What the exercise asks
The lines to be extracted run from the start of the listing through the line containing "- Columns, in"; copy them exactly and nothing else.

(Recorded information Opens)

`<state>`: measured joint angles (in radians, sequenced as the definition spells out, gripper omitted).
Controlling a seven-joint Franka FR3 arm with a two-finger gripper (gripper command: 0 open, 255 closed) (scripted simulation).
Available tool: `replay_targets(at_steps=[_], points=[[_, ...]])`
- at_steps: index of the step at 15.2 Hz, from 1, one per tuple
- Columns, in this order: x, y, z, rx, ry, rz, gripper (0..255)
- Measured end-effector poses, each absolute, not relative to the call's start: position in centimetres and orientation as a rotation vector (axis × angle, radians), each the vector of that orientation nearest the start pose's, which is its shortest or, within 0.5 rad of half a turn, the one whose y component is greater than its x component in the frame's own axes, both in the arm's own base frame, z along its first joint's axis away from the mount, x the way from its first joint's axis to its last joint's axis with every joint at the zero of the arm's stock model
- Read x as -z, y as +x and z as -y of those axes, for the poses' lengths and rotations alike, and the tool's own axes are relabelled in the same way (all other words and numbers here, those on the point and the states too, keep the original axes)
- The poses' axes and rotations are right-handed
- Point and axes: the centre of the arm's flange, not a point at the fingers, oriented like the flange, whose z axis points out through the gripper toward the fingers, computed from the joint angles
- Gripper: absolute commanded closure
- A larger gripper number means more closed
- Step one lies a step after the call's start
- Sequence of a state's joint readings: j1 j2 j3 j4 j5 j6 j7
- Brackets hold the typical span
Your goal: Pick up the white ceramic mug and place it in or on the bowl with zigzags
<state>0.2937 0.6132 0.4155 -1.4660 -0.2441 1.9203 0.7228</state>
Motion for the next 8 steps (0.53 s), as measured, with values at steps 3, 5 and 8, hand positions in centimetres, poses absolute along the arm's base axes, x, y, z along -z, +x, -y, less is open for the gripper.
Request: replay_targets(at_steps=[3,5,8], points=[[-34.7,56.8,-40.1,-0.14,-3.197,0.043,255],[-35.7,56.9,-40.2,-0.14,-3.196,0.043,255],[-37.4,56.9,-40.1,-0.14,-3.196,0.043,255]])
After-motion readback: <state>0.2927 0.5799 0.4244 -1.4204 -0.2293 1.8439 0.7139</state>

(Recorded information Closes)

Output
`<state>`: measured joint angles (in radians, sequenced as the definition spells out, gripper omitted).
Controlling a seven-joint Franka FR3 arm with a two-finger gripper (gripper command: 0 open, 255 closed) (scripted simulation).
Available tool: `replay_targets(at_steps=[_], points=[[_, ...]])`
- at_steps: index of the step at 15.2 Hz, from 1, one per tuple
- Columns, in this order: x, y, z, rx, ry, rz, gripper (0..255)

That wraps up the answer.